Figure 15 displays a workspace with 20 overlapped obstacles. In this experiment, the starting point is set at (0, 0) and the ending point at (200, 200). To emphasize genetic length variability of the proposed hybrid method, we use two different tree sizes, 7 and 15 nodes, to perform comparison. Having more nodes can mean having more opportunities to avoid obstacles, but more nodes may also cause unnecessary detour. Table 2 shows the results for the GA and PSO with 7 tree nodes. According to the results, the proposed hybrid method gets a large advantage on effective path, although the proposed hybrid algorithm loses in the shortest path length of PSO. However, the result indicates that the proposed method is more stable to find a valid path. As the results of GA and PSO with 15 nodes shown in Table 3, the proposed hybrid method and GA won PSO in the valid number of paths.

tab2
Table 2: Comparison in performance among the proposed hybrid approach, PSO, and GA for test environment I.
tab3
Table 3: Comparison in performance among the proposed hybrid approach, PSO, and GA for test environment I.
746260.fig.0015
Figure 15: Test environment I.

The second test environment, shown in Figure 16, for the path planning problem is one that is commonly used for performance evaluation. In this form of obstacle distribution, the proposed hybrid method can produce more numbers of effective paths than the other two algorithms.
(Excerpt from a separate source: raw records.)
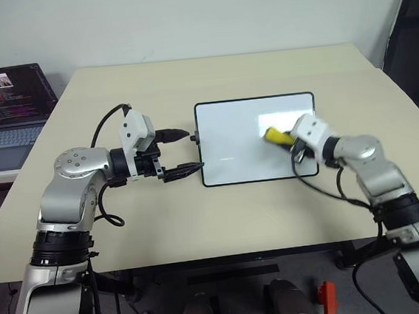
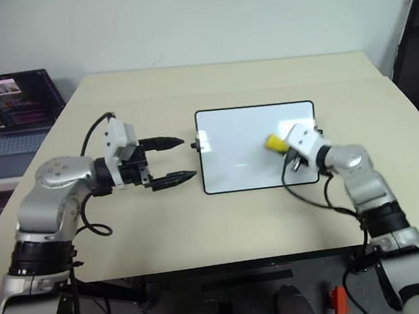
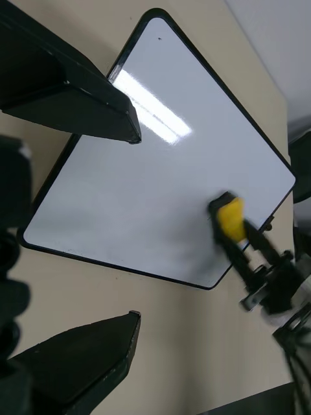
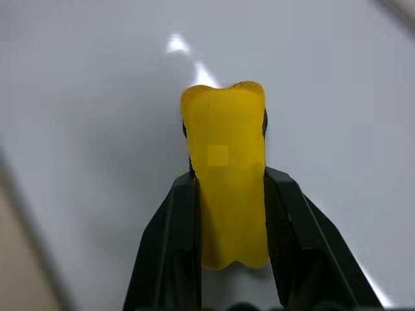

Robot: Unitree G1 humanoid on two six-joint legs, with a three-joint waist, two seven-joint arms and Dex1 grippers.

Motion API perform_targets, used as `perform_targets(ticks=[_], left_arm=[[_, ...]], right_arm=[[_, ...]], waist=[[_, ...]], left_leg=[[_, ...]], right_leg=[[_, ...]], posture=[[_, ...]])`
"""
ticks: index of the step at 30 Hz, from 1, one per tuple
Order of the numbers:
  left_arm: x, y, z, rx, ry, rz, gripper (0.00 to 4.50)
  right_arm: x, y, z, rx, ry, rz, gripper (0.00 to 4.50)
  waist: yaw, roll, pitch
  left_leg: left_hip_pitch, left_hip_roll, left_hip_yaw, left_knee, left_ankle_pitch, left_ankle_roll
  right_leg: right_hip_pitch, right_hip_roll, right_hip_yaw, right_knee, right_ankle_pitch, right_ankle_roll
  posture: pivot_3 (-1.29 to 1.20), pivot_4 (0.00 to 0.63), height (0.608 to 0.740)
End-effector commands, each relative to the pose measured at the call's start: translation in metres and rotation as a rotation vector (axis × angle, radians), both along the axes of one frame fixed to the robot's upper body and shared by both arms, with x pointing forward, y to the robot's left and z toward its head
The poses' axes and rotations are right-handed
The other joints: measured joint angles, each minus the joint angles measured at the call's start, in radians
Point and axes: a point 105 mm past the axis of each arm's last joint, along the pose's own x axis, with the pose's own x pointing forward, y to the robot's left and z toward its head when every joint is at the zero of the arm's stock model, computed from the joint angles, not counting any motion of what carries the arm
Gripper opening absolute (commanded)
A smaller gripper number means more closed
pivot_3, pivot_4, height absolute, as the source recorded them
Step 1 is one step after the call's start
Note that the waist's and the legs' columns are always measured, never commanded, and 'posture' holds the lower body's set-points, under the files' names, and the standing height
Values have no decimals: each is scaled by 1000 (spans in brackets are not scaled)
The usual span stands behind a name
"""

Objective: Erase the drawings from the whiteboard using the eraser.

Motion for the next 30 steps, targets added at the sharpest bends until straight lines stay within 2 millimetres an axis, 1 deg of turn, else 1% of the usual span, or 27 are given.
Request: perform_targets(ticks=[1, 4, 5, 6, 8, 9, 10, 11, 12, 13, 14, 15, 16, 17, 20, 23, 25, 26, 27, 28, 30], left_arm=[[-4, 0, 16, -8, -61, -12, 4500], [-4, 0, 16, -8, -60, -14, 4500], [-4, -1, 16, -9, -61, -18, 4500], [-4, -2, 17, -10, -62, -22, 4500], [-4, -4, 19, -15, -65, -31, 4500], [-5, -5, 20, -19, -67, -36, 4500], [-6, -6, 21, -22, -67, -43, 4500], [-7, -10, 21, -30, -64, -61, 4500], [-9, -14, 20, -39, -59, -80, 4500], [-12, -22, 19, -53, -54, -104, 4500], [-13, -29, 18, -66, -51, -126, 4500], [-15, -39, 15, -79, -48, -151, 4500], [-16, -47, 13, -91, -46, -172, 4500], [-17, -54, 11, -99, -43, -188, 4500], [-19, -78, 0, -109, -46, -246, 4500], [-18, -106, -9, -141, -48, -281, 4500], [-15, -112, -17, -129, -52, -280, 4500], [-14, -112, -19, -130, -49, -278, 4500], [-14, -111, -19, -133, -48, -277, 4500], [-14, -110, -20, -135, -46, -278, 4500], [-15, -107, -22, -132, -41, -277, 4500]], right_arm=[[-10, -7, -13, -13, 87, -8, 955], [-8, -12, -7, 0, 61, -31, 955], [-8, -13, 2, 40, 45, -30, 955], [-8, -12, 13, 95, 30, -23, 955], [-12, -16, 49, 239, -22, -8, 955], [-16, -24, 73, 331, -55, -11, 955], [-20, -33, 94, 410, -87, -19, 955], [-23, -50, 115, 478, -135, -56, 955], [-25, -67, 130, 520, -176, -100, 955], [-27, -90, 138, 536, -206, -176, 955], [-28, -111, 140, 534, -221, -257, 955], [-27, -137, 134, 498, -220, -372, 955], [-28, -158, 126, 455, -211, -464, 955], [-30, -172, 118, 423, -187, -527, 955], [-36, -199, 97, 449, -95, -638, 955], [-35, -224, 62, 378, -5, -760, 955], [-30, -251, 50, 387, -6, -893, 955], [-28, -264, 45, 394, -8, -965, 955], [-27, -273, 41, 390, -4, -1009, 955], [-26, -279, 37, 380, 6, -1036, 955], [-25, -282, 28, 369, 44, -1039, 955]], waist=[[1, 0, 0], [3, 0, 0], [4, 0, 0], [5, 0, 0], [8, 1, 1], [11, 2, 1], [13, 2, 2], [16, 2, 2], [20, 2, 2], [26, 2, 2], [31, 2, 2], [36, 2, 2], [44, 1, 1], [49, 1, 1], [52, 0, 1], [44, 2, 1], [32, 2, 1], [26, 2, 1], [19, 3, 1], [15, 4, 1], [7, 4, 1]], left_leg=[[0, 0, 0, 0, 0, 0], [-1, 0, 0, 1, 0, 0], [-1, 0, 0, 0, 0, 0], [-1, 0, 0, 0, 0, 0], [-3, 0, 0, 0, 0, 0], [-5, -1, -1, 0, 0, 0], [-7, -1, -1, 0, 0, 0], [-9, -1, -1, 0, 0, 0], [-10, -1, -1, 0, 0, 0], [-10, -2, -1, 0, 0, 0], [-10, -2, -1, -1, 0, 0], [-10, -2, -1, -2, -1, 0], [-10, -2, -2, -2, -1, -1], [-10, -2, -2, -2, -1, -1], [-10, -2, 0, -2, -1, -1], [-9, -2, 1, -1, -1, -1], [-8, -2, 2, -1, -1, 0], [-8, -2, 2, 0, -1, 0], [-7, -2, 3, 0, -1, 0], [-6, -2, 4, 0, -1, 0], [-6, -2, 4, -1, -1, 0]], right_leg=[[0, 0, 0, 0, 0, 0], [0, 0, 0, -1, 0, 1], [0, 0, 0, -1, 0, 1], [-1, 0, 0, -1, 0, 1], [-2, 0, 0, -1, 0, 0], [-3, 0, 0, -1, 2, -2], [-4, -1, -1, -2, 2, -2], [-7, -1, -1, -2, 2, -2], [-8, -1, -1, -2, 2, -1], [-8, -2, -1, -2, 2, -1], [-8, -2, -1, -3, 2, -1], [-7, -2, -2, -4, 2, -1], [-7, -2, -3, -4, 2, -1], [-6, -2, -3, -5, 1, -1], [-5, -2, -2, -6, 1, -1], [-5, -2, 0, -5, 1, -1], [-5, -2, 1, -5, 1, -1], [-5, -2, 1, -5, 1, -1], [-4, -2, 2, -4, 1, -1], [-4, -2, 3, -4, 1, -1], [-4, -1, 3, -4, 1, -1]], posture=[[0, 150, 740], [0, 150, 740], [0, 150, 740], [0, 150, 740], [0, 150, 740], [0, 150, 740], [0, 150, 740], [0, 150, 740], [0, 150, 740], [0, 150, 740], [0, 150, 740], [0, 150, 740], [0, 150, 740], [0, 150, 740], [0, 150, 740], [0, 150, 740], [0, 150, 740], [0, 150, 740], [0, 150, 740], [0, 150, 740], [0, 150, 740]])
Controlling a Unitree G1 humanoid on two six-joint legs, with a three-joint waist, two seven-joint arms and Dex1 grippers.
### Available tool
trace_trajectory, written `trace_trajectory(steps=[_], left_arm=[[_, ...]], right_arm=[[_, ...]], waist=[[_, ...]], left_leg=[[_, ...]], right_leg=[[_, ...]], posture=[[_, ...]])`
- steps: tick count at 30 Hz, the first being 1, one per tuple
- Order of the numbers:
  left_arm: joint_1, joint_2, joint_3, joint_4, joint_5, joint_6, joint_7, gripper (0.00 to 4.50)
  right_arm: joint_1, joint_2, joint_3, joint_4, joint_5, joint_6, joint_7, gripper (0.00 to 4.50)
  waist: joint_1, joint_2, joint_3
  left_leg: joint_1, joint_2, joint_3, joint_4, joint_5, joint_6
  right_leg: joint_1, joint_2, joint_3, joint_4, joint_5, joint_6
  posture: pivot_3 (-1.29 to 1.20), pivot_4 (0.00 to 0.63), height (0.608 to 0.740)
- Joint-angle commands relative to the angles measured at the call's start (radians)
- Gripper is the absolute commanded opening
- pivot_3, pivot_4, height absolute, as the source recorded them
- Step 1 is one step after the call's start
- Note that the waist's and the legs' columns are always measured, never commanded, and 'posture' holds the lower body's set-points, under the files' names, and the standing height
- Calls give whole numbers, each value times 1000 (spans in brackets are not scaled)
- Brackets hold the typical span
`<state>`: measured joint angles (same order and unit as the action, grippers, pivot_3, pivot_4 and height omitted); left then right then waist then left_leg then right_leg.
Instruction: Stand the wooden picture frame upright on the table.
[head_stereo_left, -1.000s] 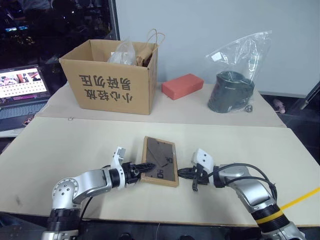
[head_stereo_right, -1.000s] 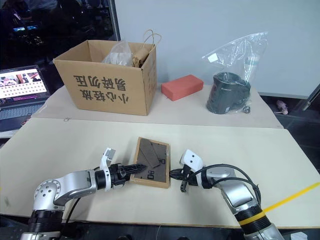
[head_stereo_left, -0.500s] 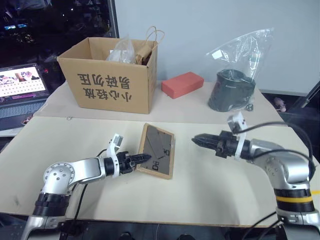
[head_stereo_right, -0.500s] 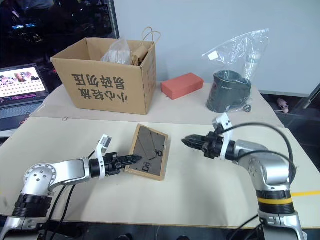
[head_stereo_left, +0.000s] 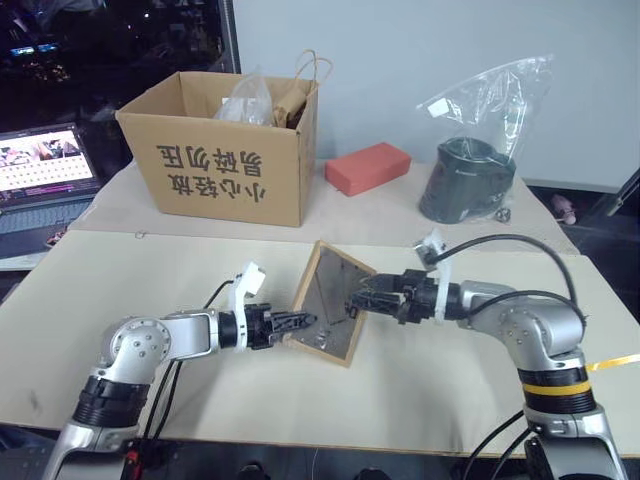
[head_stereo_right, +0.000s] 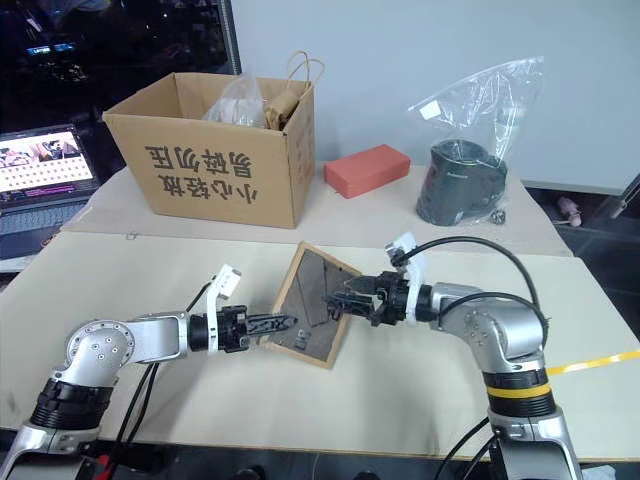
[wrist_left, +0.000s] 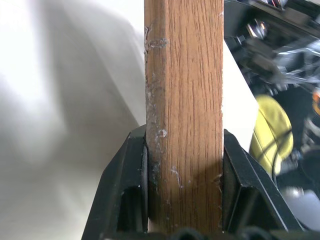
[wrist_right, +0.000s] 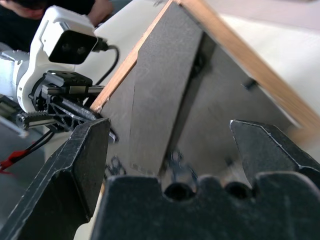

Experimental results are illustrated in Tables 4 and 5. It is noticeable that the number of effective paths generated by the proposed hybrid method is substantially better than GA and PSO.

tab4
Table 4: Comparison in performance among the proposed hybrid approach, PSO, and GA for test environment II.
tab5
Table 5: Comparison in performance among the proposed hybrid approach, PSO, and GA for test environment II.
746260.fig.0016
Figure 16: Test environment II.

The difference between the third experiment environment, shown in Figure 17, and the previous ones is that the obstacles do not overlap in the test environment, and so the obstacles take up more proportion on the map. As shown in Table 6, whether in the mean length of effective paths or the number of valid paths, the results of the proposed hybrid method are better than the other two algorithms.

tab6
Table 6: Comparison in performance among the proposed hybrid approach, PSO, and GA for test environment III.
746260.fig.0017
Figure 17: Test environment III.

5. Conclusion and Future Work

This study describes a method using binary tree structure encoding to hybrid genetic algorithm and particle swarm optimization for solving the path planning problems. Dummy nodes are added to the binary trees to deal with the different lengths of solution/chromosome problem for PSO. The experimental results show that the proposed hybrid method uses fewer turning points than the traditional grid based methods and the number of obstacle-free paths is generated more than traditional evolutionary algorithms. In the future, we will improve this method to generate a curve path so that the method can be applied to the system.

Conflict of Interests

All authors declare that there is no conflict of interests regarding the publication of this paper.